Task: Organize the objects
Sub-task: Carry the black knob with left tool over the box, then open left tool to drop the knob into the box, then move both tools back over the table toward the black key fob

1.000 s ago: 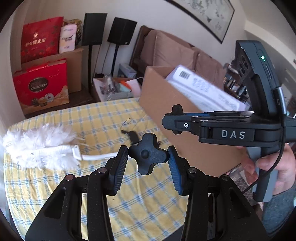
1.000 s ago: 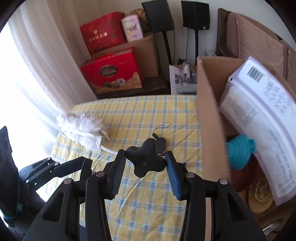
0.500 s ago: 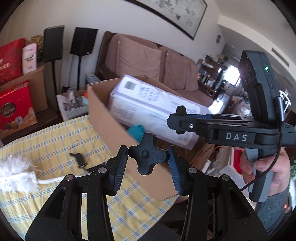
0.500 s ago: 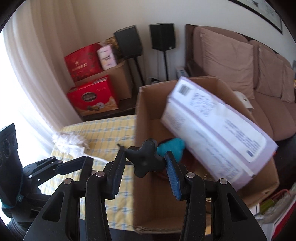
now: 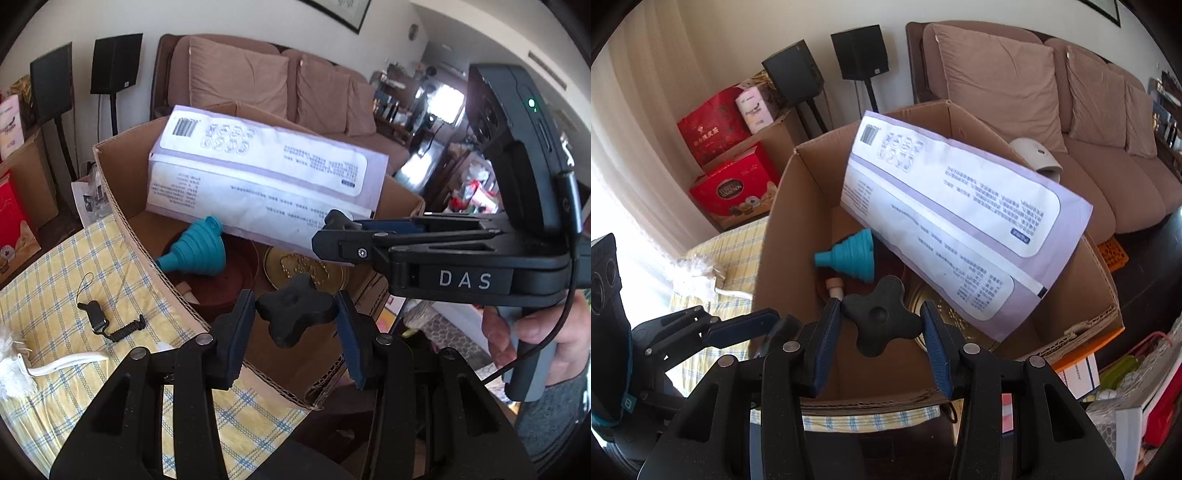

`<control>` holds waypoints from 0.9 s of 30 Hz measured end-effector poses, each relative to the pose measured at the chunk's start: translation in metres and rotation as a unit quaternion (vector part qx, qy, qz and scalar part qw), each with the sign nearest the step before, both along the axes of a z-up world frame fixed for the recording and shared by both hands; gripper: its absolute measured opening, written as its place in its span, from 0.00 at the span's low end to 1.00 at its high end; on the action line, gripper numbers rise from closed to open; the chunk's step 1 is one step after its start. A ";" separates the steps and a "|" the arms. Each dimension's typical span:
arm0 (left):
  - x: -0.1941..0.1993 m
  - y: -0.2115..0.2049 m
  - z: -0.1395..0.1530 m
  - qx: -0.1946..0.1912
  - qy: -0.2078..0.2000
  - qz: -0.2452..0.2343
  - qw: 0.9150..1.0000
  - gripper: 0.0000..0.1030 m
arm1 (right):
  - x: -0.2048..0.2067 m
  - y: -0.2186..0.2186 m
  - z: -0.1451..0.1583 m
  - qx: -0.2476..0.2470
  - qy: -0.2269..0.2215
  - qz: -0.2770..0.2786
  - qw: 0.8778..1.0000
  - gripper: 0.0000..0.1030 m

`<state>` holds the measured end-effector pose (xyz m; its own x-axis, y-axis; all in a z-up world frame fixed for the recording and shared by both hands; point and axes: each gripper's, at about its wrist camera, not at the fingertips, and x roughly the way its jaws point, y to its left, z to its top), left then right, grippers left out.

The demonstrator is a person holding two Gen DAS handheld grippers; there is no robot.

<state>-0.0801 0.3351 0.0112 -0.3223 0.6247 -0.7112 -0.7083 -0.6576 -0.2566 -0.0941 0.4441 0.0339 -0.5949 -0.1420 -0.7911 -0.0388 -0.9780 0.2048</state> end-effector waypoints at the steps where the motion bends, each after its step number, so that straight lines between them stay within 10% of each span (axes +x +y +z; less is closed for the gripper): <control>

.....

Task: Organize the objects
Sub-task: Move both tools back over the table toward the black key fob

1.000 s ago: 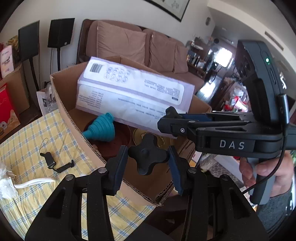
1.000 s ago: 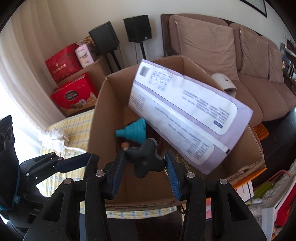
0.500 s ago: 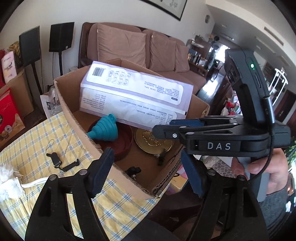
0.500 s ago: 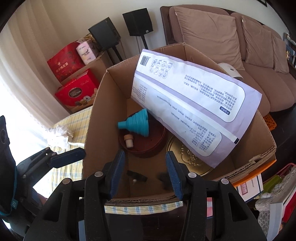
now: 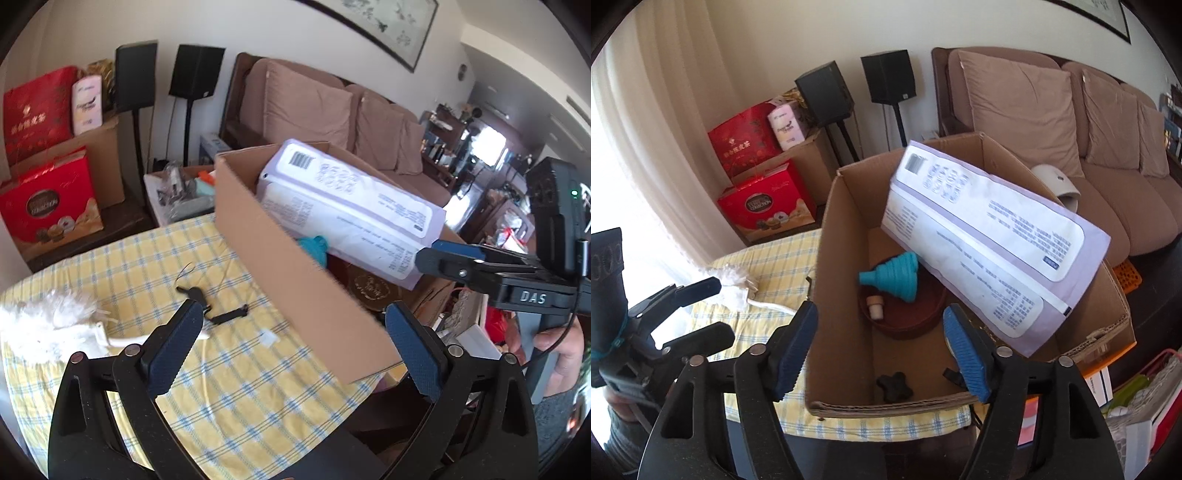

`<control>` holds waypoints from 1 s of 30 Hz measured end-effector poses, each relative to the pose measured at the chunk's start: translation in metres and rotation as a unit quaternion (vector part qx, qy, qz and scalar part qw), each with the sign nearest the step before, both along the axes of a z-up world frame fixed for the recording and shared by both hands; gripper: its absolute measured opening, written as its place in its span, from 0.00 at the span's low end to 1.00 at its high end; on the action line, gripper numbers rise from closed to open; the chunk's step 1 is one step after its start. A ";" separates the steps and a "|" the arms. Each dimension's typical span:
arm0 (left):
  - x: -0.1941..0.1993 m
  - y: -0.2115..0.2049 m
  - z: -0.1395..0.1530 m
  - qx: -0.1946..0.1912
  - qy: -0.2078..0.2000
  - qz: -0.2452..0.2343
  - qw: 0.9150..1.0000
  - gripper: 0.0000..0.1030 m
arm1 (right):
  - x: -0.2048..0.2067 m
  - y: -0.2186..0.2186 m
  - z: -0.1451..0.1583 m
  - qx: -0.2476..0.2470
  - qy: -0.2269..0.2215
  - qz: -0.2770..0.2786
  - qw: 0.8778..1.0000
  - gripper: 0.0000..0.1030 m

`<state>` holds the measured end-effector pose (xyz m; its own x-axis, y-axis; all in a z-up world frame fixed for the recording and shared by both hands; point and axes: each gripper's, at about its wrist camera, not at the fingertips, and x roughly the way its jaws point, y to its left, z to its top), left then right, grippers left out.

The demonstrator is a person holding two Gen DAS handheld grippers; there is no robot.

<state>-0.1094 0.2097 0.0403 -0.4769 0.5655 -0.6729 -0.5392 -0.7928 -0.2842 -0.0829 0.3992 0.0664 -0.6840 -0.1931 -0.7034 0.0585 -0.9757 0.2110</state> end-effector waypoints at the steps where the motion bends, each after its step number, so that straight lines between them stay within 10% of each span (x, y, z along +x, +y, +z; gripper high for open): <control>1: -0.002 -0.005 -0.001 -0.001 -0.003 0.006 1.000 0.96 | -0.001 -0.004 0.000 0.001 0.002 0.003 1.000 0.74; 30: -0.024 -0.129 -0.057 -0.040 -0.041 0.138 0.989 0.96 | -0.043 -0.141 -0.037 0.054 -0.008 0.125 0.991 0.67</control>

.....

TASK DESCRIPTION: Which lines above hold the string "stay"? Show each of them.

SOLUTION TO THIS PROBLEM:
<state>-0.0801 0.3351 0.0112 -0.3223 0.6247 -0.7112 -0.7083 -0.6576 -0.2566 -0.0941 0.4441 0.0339 -0.5949 -0.1420 -0.7911 -0.0388 -0.9780 0.2048</state> end-effector waypoints at the steps where the motion bends, each after its step number, so that straight lines between them stay within 10% of each span (axes +x +y +z; less is closed for the gripper): <control>
<state>-0.1094 0.2097 0.0403 -0.4769 0.5655 -0.6729 -0.5392 -0.7928 -0.2842 -0.0829 0.3992 0.0664 -0.6840 -0.1931 -0.7034 0.0585 -0.9757 0.2110</state> end-effector waypoints at the steps where the motion bends, each after its step number, so that straight lines between them stay within 10% of each span (x, y, z along +x, +y, +z; gripper high for open): <control>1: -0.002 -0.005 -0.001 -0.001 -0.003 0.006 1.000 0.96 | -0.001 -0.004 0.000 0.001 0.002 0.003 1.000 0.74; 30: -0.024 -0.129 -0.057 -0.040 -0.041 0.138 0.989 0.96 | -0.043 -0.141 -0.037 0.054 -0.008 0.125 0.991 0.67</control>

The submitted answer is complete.